What is a custodian?
A custodian is a financial institution tasked with the safekeeping of investor assets, which may include both cash and securities. In addition to storage, custodians provide settlement services, manage corporate actions such as dividends and rights issues, assist with tax reporting, and support compliance processes.
Custodians interact directly with investors, maintaining individual accounts for their clients. Leading custodians include BNY Mellon, State Street, HDFC Securities, Charles Schwab, and Fidelity. The role of custodian banks is critical in ensuring assets remain secure, trades are settled efficiently, and records are properly maintained.
Modern platforms are now enhancing custodial functions. For example, IntellectAI’s Custody Plus and Custody Edge, powered by eMACH.ai, bring intelligent automation to these essential services.
What is a depository?
By contrast, a depository acts as a central financial institution that holds securities electronically, usually in dematerialised form. Its main role is to safeguard securities and register the legal ownership of assets. Unlike custodians, depositories do not deal directly with investors; instead, they operate at the market level.
Examples of leading depositories include NSDL and CDSL in India, DTC in the US, Euroclear in Europe, Dubai CSD in the UAE, and QCSD in Qatar. These institutions underpin the functioning of capital markets by ensuring safe settlement and maintaining accurate ownership records.
Key differences
A straightforward way to frame the comparison is:
Custodian = safekeeping + settlement
Depository = safekeeping + oversight + legal ownership
While both play protective roles, the difference lies in ownership and oversight. Depositories act as the “custodian of custodians,” while custodians provide the direct services investors rely on.
How custodians and depositories work together
The two operate in tandem as layers of market infrastructure. Investors open accounts with custodians, not depositories. Custodians in turn maintain omnibus accounts with depositories.
When trades are executed, the depository updates its central ledger to show legal ownership transfers between custodians’ accounts. Custodians then record which of their clients owns the specific securities.
This two-tiered approach mirrors the banking system, where central banks manage accounts for commercial banks, while commercial banks serve individual customers.
The importance of legal ownership
Legal ownership has profound consequences. Depositories, as the statutory owners of securities, carry responsibility for market stability and asset integrity. They are directly accountable to regulators and investors. Custodians, however, only have contractual liability for safekeeping or settlement errors.
This distinction ensures regulatory assurance, enhances investor protection, and provides clear accountability in cases of asset mismanagement or market disruptions.
Why the distinction matters
While often mentioned together, custodians and depositories serve very different purposes.

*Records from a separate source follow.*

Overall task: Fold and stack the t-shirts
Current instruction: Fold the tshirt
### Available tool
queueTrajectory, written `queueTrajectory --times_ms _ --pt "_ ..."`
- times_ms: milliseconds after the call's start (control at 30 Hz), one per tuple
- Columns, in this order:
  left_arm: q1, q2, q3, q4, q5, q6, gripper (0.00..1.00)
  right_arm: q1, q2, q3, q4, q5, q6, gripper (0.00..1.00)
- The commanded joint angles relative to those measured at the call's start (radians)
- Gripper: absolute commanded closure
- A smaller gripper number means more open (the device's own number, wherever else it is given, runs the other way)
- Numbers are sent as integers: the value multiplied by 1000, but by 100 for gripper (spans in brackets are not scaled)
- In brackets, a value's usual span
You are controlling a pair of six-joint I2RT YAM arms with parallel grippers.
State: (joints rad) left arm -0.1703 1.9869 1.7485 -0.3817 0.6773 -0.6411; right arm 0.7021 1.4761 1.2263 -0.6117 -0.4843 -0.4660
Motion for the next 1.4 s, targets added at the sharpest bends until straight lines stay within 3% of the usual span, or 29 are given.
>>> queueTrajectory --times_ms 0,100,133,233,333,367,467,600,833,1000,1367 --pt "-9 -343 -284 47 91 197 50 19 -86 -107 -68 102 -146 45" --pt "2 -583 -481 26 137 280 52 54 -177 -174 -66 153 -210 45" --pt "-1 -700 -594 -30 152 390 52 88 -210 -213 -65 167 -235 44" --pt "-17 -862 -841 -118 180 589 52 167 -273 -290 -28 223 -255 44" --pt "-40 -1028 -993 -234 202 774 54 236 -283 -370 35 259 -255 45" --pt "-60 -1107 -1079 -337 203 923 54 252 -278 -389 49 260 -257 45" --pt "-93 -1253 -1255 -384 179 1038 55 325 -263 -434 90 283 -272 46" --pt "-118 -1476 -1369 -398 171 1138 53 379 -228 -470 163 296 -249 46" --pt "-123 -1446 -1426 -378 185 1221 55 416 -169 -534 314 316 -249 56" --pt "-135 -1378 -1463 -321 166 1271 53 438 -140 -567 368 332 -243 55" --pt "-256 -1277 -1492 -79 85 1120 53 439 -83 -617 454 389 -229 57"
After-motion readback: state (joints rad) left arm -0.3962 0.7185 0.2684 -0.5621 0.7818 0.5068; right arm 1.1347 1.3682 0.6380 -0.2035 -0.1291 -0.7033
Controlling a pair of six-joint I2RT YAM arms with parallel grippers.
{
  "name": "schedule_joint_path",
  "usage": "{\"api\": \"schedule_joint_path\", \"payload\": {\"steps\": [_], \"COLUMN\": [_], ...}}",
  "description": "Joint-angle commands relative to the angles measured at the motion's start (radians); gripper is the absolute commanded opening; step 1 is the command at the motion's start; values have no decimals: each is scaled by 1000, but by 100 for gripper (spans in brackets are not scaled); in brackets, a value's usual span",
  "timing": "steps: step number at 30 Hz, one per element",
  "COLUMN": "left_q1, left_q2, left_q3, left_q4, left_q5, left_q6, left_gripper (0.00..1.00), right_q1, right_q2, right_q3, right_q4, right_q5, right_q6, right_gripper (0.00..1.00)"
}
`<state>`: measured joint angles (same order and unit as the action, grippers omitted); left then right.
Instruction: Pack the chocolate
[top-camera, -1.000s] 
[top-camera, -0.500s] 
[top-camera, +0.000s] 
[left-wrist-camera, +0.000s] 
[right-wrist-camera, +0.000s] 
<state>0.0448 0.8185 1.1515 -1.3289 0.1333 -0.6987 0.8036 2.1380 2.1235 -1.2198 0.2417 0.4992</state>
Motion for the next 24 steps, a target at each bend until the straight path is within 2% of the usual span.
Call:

Depositories provide the official ledger and legal ownership of securities, while custodians ensure that investors can access, manage, and service their assets on a practical level.
Both roles are indispensable: without depositories, markets would lack trusted ownership records; without custodians, investors would lack a way to interact with these records. Recognising the complementary functions of custodians and depositories is essential for anyone navigating modern capital markets.